Saturday 30th November 2019
quotequote all
davhill said:
Here's a little known fact about The Beatles.
They got into an Eastern subculture, what with Maharishi Mahesh Yogi and his influence.

However, they must have been into things Indian much earlier and there's proof.

After all, they came up with this song...

Paperback Raita.
My naan used to love that song. It's by the betels.

RDMcG

19,267 posts

209 months

Saturday 30th November 2019
quotequote all
nonsequitur said:
My naan used to love that song. It's by the betels.
'

My Scottish Naan preferred Sergeant Paper..

nonsequitur

20,083 posts

118 months

Saturday 30th November 2019
quotequote all
RDMcG said:
nonsequitur said:
My naan used to love that song. It's by the betels.
'

My Scottish Naan preferred Sergeant Paper..
Did she also like Aloo Goodbye.?

RDMcG

19,267 posts

209 months

Saturday 30th November 2019
quotequote all
nonsequitur said:
Did she also like Aloo Goodbye.?
She went off Indian..her interest was beginning to Saag.

dartissimus

945 posts

176 months

Wednesday 4th December 2019
quotequote all
Apologetically borrowed:


I changed my iPod's name to Titanic. It's syncing now.

England has no kidney bank, but it does have a Liverpool.

Haunted French pancakes give me the crepes.

This girl today said she recognised me from the Vegetarians Club, but I'd swear I've never met herbivore.

I know a guy who's addicted to drinking brake fluid, but he says he can stop any time.

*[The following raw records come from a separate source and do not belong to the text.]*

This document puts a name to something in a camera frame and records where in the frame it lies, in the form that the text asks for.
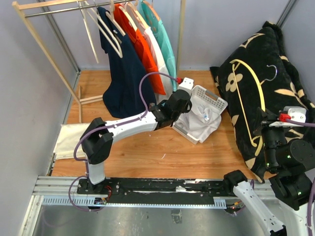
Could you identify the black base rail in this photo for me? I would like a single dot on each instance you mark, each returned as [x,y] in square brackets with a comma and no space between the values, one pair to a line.
[158,191]

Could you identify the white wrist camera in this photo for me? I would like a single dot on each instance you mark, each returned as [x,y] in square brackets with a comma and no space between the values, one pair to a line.
[289,116]
[187,85]

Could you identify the black floral blanket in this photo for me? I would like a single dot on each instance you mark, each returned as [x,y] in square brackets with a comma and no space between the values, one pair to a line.
[265,53]

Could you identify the cream hanger on navy shirt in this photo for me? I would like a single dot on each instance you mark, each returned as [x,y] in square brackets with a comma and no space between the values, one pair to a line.
[110,32]

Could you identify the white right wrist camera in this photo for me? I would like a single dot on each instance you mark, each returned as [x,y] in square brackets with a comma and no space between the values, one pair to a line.
[289,116]

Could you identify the metal corner post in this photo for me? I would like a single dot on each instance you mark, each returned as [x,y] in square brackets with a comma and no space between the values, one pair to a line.
[57,32]

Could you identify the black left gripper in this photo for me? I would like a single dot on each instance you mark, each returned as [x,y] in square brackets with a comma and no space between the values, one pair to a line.
[186,108]

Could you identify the orange t shirt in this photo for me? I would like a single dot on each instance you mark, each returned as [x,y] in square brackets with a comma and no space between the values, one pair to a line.
[134,26]

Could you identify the white plastic basket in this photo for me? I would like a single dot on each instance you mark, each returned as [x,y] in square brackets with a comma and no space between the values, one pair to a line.
[201,95]

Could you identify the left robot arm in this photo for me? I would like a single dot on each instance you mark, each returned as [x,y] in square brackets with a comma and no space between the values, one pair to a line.
[99,137]

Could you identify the white pink t shirt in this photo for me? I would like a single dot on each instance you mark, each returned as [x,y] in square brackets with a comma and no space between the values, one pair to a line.
[147,33]

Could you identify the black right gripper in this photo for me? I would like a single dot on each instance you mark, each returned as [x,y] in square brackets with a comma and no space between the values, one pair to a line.
[263,119]

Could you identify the empty cream hanger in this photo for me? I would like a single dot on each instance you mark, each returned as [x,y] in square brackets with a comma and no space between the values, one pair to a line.
[88,31]

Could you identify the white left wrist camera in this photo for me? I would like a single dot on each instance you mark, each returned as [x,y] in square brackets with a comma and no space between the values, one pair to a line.
[187,85]

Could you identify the teal t shirt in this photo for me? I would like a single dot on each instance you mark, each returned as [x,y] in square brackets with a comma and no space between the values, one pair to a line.
[159,32]

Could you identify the sheer white t shirt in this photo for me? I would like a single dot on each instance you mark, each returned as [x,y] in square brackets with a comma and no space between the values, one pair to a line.
[200,122]

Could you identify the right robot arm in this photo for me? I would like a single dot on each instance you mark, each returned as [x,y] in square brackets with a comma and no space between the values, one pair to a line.
[288,162]

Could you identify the folded cream cloth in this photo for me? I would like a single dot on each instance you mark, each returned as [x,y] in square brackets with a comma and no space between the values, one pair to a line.
[68,138]

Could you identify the yellow hanger with metal hook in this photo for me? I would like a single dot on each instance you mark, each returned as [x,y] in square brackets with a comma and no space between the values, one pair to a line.
[256,141]

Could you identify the wooden clothes rack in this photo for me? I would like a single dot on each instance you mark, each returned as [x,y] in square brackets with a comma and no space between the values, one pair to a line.
[20,8]

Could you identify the navy blue t shirt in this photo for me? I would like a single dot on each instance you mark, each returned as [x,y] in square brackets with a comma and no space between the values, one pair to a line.
[122,98]

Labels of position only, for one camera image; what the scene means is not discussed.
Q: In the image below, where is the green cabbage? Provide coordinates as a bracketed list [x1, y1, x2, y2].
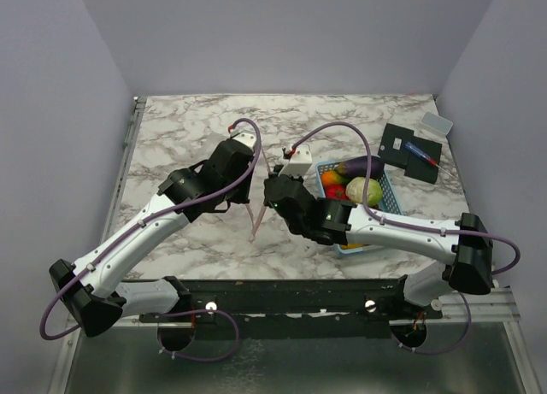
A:
[345, 177, 384, 207]

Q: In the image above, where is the clear pink zip bag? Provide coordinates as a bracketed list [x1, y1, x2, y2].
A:
[245, 150, 274, 244]

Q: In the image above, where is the purple eggplant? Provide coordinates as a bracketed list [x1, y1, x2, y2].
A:
[334, 156, 385, 179]

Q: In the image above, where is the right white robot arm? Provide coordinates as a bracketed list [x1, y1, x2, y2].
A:
[264, 173, 493, 318]

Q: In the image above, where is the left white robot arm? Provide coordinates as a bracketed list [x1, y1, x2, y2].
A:
[49, 132, 262, 337]

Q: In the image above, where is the red tomato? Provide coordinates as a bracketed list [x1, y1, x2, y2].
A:
[324, 185, 348, 200]

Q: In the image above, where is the yellow bell pepper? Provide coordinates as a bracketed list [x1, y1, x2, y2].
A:
[340, 244, 367, 250]

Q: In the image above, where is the orange fruit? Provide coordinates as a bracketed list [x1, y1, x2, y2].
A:
[321, 170, 349, 188]

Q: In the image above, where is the light blue plastic basket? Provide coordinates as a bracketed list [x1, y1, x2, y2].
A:
[315, 161, 403, 258]

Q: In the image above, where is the blue red screwdriver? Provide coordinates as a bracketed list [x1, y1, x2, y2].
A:
[405, 142, 453, 177]

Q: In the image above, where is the clear plastic lid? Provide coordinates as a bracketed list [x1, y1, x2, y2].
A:
[420, 112, 453, 138]

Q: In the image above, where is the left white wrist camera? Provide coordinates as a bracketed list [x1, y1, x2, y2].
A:
[228, 126, 257, 151]

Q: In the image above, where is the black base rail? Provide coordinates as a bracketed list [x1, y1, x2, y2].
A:
[139, 279, 442, 339]

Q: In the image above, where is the aluminium side rail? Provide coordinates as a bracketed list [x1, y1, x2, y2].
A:
[99, 97, 147, 244]

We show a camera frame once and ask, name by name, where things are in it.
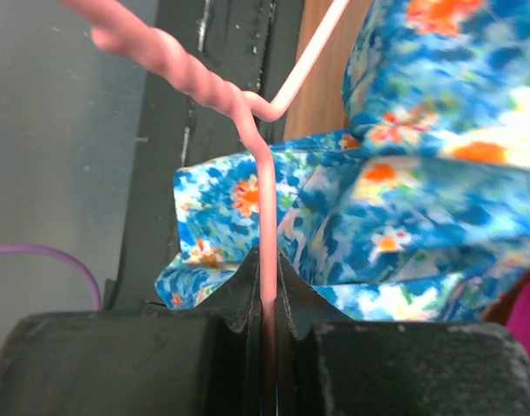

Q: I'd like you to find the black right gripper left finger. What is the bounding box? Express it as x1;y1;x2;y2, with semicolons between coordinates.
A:
0;250;262;415

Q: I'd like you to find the magenta cloth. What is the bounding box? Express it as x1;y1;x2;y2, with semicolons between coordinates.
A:
505;276;530;382

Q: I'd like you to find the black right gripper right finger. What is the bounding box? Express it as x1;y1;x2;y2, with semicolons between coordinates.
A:
276;257;530;415

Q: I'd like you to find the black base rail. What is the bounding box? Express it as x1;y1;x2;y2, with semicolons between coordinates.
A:
104;1;304;311

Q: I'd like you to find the blue floral cloth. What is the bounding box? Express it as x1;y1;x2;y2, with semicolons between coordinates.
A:
154;0;530;324

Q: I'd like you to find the pink wire hanger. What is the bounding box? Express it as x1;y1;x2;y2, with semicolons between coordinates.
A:
64;0;348;415

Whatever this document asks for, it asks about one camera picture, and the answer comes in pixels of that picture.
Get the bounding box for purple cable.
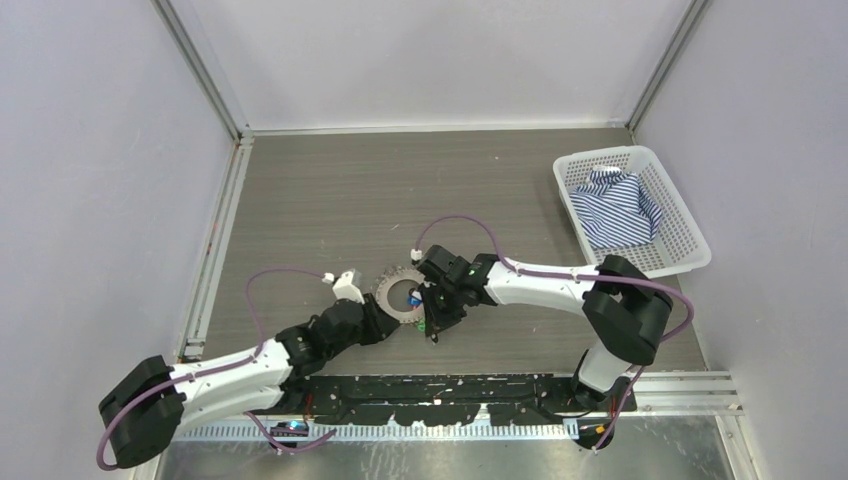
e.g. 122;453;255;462
96;266;336;472
410;214;696;346

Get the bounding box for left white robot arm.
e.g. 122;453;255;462
95;295;400;471

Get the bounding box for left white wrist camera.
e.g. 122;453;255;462
322;268;365;304

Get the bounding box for white plastic basket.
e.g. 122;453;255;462
552;146;712;278

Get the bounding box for aluminium frame rail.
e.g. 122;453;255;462
135;129;254;480

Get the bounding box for blue striped shirt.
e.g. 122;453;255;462
569;165;663;249

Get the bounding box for numbered metal key ring disc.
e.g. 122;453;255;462
374;266;424;324

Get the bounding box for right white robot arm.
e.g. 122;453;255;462
411;245;673;411

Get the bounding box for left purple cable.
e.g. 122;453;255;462
96;266;336;472

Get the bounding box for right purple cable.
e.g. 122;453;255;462
410;214;696;346

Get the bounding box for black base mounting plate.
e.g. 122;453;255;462
258;374;637;427

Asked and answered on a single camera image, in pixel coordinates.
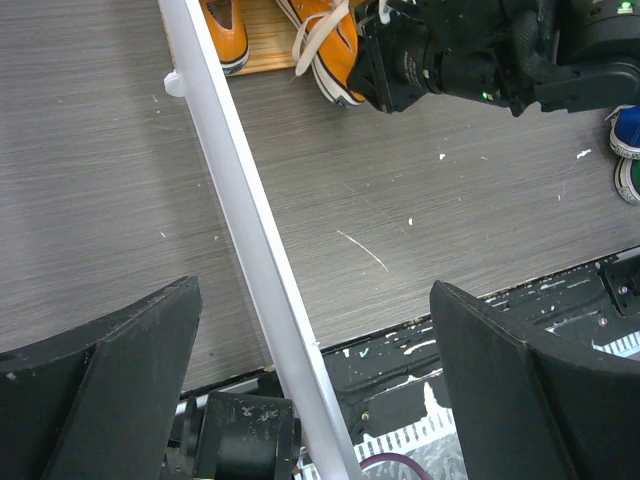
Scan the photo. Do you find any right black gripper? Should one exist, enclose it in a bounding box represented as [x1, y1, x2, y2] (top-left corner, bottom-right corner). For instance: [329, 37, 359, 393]
[347, 1, 443, 114]

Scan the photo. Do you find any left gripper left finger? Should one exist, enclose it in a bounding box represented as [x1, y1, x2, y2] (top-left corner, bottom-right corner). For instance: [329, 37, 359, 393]
[1, 277, 202, 479]

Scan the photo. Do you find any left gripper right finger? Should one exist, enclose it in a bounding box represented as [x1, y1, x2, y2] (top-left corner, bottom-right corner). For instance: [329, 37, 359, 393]
[430, 281, 639, 479]

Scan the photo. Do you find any orange sneaker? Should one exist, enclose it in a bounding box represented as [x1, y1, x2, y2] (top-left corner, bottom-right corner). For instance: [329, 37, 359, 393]
[277, 0, 364, 107]
[200, 0, 250, 75]

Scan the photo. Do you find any white cabinet door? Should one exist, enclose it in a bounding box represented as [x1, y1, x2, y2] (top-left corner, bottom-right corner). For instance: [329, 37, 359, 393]
[159, 1, 363, 479]

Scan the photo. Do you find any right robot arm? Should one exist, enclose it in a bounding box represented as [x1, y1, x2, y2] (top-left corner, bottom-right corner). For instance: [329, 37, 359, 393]
[347, 0, 639, 117]

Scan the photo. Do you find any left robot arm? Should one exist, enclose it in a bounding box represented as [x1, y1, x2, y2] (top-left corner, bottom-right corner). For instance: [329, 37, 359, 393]
[1, 277, 639, 479]

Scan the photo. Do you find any wooden shoe cabinet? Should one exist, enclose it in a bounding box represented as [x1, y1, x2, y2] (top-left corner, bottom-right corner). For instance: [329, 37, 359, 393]
[162, 0, 301, 99]

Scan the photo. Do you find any blue sneaker upper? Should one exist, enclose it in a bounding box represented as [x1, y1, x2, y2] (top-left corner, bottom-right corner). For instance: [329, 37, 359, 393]
[606, 105, 640, 160]

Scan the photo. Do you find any green sneaker lower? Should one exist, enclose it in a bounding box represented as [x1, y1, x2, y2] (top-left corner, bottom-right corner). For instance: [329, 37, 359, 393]
[614, 157, 640, 205]

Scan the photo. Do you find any white cable tray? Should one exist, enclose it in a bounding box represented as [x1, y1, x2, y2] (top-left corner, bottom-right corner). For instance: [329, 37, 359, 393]
[294, 329, 640, 480]

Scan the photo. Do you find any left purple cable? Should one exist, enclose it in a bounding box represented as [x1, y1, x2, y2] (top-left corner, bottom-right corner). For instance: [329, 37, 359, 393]
[358, 452, 431, 480]

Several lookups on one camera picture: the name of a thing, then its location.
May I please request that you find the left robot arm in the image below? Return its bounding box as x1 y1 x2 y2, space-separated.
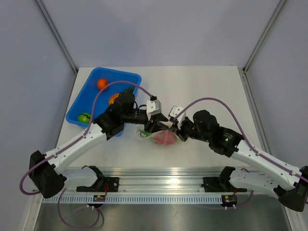
28 93 167 198

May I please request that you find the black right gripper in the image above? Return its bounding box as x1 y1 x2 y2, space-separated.
169 117 211 143

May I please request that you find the green toy watermelon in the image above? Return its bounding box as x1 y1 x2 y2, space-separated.
77 113 91 124

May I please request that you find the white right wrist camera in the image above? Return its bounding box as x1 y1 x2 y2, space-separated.
168 105 186 129

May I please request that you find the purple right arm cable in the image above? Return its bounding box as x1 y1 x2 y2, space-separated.
173 97 308 210

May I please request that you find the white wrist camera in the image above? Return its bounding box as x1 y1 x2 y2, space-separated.
168 105 186 129
146 96 162 120

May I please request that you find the white slotted cable duct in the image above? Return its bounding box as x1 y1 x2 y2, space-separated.
42 193 222 205

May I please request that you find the aluminium mounting rail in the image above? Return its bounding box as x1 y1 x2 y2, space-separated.
32 156 294 194

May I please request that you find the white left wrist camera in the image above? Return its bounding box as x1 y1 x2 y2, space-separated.
146 96 162 120

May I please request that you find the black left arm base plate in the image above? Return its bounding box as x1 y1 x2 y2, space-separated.
76 177 120 193

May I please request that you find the toy orange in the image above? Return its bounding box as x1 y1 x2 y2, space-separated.
96 78 109 90

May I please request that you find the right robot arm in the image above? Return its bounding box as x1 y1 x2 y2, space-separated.
169 106 308 212

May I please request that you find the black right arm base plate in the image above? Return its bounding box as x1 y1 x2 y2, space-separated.
201 177 247 193

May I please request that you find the blue plastic bin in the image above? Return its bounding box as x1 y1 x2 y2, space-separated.
66 67 141 128

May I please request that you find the orange toy pineapple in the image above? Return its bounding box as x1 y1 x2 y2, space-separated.
108 87 135 106

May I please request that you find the clear dotted zip top bag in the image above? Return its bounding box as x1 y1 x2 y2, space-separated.
128 122 182 146

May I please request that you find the pink toy dragon fruit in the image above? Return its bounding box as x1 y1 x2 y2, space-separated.
139 130 180 146

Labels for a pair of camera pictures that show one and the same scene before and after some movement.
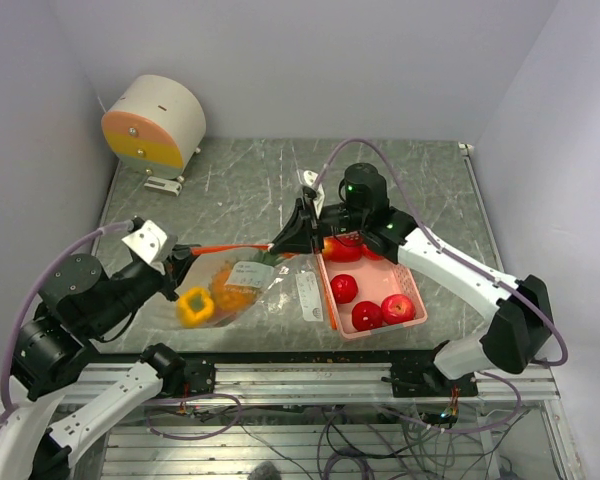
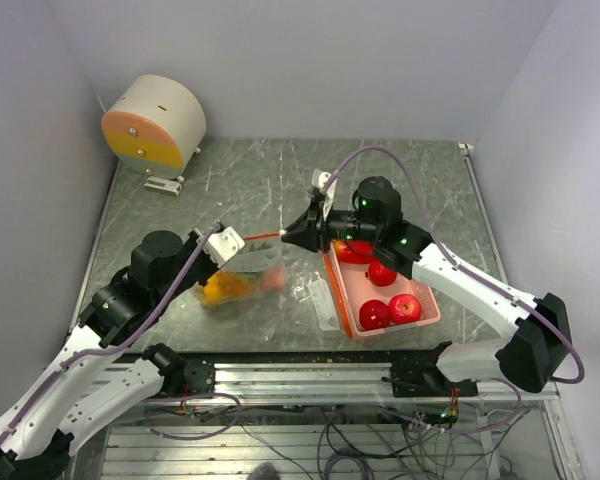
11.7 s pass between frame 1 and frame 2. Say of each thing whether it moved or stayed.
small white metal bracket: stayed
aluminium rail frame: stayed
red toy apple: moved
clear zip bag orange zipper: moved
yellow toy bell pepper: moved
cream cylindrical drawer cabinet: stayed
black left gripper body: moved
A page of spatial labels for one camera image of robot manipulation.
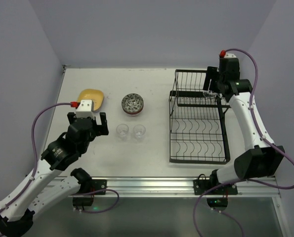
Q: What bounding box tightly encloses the yellow plate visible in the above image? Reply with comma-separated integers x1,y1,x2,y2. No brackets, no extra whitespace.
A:
77,89,104,112

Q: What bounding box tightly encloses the clear glass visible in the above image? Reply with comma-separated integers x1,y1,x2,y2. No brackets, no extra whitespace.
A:
133,124,146,142
203,91,217,98
116,124,129,141

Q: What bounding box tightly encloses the green leaf bowl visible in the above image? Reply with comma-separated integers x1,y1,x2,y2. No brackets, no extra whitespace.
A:
121,93,144,112

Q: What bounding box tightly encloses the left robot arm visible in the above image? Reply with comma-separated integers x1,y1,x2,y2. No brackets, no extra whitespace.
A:
0,112,109,237

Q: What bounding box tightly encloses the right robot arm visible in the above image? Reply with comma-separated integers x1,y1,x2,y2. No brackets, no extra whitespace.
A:
204,53,283,186

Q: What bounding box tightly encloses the left black controller box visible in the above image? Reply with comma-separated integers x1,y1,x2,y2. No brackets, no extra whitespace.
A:
72,197,94,210

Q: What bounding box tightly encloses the black controller box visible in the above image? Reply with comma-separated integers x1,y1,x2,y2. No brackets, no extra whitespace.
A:
72,197,94,210
207,197,228,208

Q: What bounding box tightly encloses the right black controller box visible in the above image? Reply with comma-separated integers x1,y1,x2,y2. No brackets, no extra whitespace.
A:
207,197,228,208

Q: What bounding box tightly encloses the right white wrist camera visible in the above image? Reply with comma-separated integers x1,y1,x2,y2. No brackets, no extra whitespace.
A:
219,50,237,59

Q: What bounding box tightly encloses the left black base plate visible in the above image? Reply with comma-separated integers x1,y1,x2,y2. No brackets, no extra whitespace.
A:
84,179,107,195

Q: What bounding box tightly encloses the black wire dish rack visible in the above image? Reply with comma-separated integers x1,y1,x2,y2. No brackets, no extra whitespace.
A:
168,69,230,165

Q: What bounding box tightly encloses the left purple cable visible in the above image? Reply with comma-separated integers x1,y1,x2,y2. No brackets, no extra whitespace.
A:
0,101,80,220

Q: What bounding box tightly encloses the aluminium mounting rail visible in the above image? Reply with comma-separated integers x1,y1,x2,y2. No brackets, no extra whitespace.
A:
20,176,278,198

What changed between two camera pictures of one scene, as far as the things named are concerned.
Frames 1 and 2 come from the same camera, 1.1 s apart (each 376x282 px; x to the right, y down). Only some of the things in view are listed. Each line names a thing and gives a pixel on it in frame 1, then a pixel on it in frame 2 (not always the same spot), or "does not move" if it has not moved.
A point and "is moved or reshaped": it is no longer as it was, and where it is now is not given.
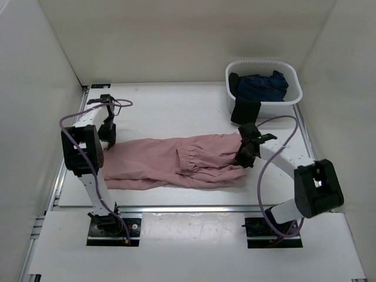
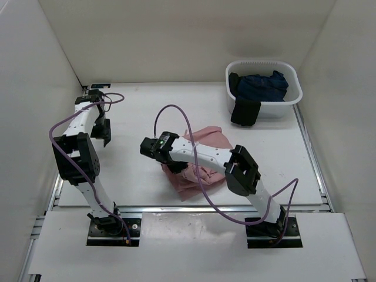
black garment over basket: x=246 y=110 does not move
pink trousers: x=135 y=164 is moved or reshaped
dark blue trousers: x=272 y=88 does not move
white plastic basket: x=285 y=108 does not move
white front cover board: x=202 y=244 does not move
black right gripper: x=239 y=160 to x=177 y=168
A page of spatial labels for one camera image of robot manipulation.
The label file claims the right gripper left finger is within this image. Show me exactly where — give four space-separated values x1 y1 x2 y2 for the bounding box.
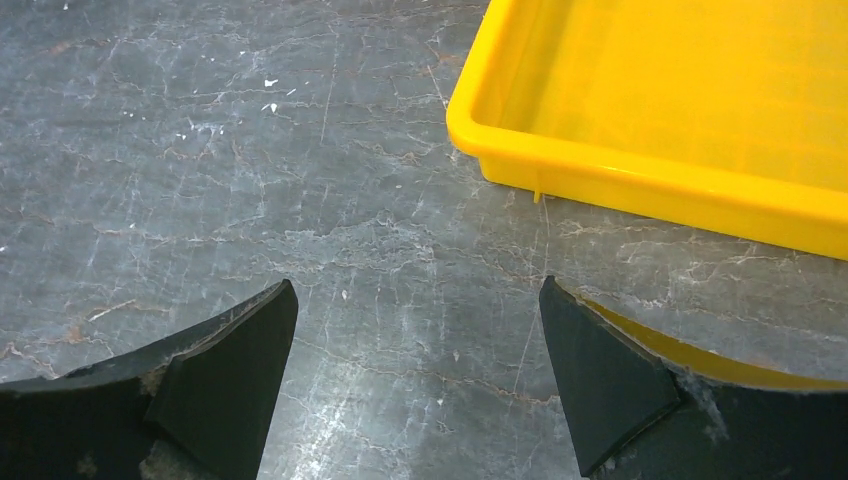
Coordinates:
1 280 298 479

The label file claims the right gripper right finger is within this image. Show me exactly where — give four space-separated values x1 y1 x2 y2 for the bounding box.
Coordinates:
539 277 847 479

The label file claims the yellow plastic tray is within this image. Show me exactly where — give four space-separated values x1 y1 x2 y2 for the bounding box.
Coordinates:
446 1 847 259

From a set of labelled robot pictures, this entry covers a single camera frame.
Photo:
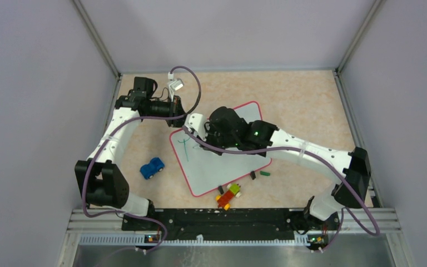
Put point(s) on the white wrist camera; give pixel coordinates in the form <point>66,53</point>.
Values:
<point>195,123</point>
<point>173,84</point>

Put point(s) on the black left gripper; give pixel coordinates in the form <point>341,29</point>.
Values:
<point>175,107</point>

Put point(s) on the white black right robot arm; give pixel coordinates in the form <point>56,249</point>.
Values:
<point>349,171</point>

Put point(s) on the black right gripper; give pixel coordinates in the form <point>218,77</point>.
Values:
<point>209,128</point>

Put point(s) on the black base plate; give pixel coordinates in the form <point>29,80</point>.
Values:
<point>244,224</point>

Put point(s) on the blue toy car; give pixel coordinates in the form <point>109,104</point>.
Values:
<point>153,167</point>

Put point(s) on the pink-framed whiteboard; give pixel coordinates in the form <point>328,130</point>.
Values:
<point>205,171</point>

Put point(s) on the red yellow toy brick car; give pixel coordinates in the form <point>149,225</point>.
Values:
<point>223,200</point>

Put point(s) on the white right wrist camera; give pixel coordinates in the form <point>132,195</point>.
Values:
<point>195,123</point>

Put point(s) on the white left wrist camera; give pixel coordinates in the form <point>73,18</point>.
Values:
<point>173,84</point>

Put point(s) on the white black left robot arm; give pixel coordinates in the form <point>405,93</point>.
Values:
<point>100,180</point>

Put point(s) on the aluminium frame rail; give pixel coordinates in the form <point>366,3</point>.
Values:
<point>105,229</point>

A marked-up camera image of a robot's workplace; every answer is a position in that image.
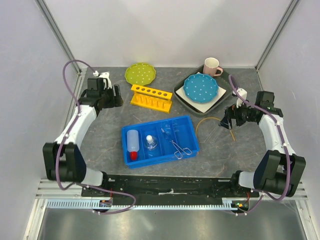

A thief who stole a calendar got twelve months.

When the smog lifts in Los Angeles U.C.L.A.

I got some batteries that were given out free of charge.

A dentist and a manicurist married. They fought tooth and nail.

A will is a dead giveaway.

With her marriage, she got a new name and a dress.

Police were summoned to a day-care centre where a three-year-old was resisting a rest.

Did you hear about the fellow whose entire left side was cut off? He's all right now.

A bicycle can't stand alone; it's just two tired.

The guy who fell onto an upholstery machine last week is now fully recovered.

He had a photographic memory, but it was never fully developed.

When she saw her first strands of grey hair, she thought she'd dye.

I didn't like my beard at first. Then it grew on me.

Did you hear about the crossed-eyed teacher who lost her job because she couldn't control her pupils?

When you get a bladder infection, urine trouble.

I stayed up all night to see where the sun went, and then it dawned on me.

I'm reading a book about anti-gravity. I just can't put it down.

Those who get too big for their pants will be totally exposed in the end.


glenrobbo

Original Poster:

35,538 posts

152 months

Tuesday 10th December 2019
quotequote all
Sean Connery emerged from the waves with blood pouring from a leg wound and said:

"When you shwim in the shea and an eel bitesh your knee, that'sh a Moray!"

Anybody know any Sean Connery jokes?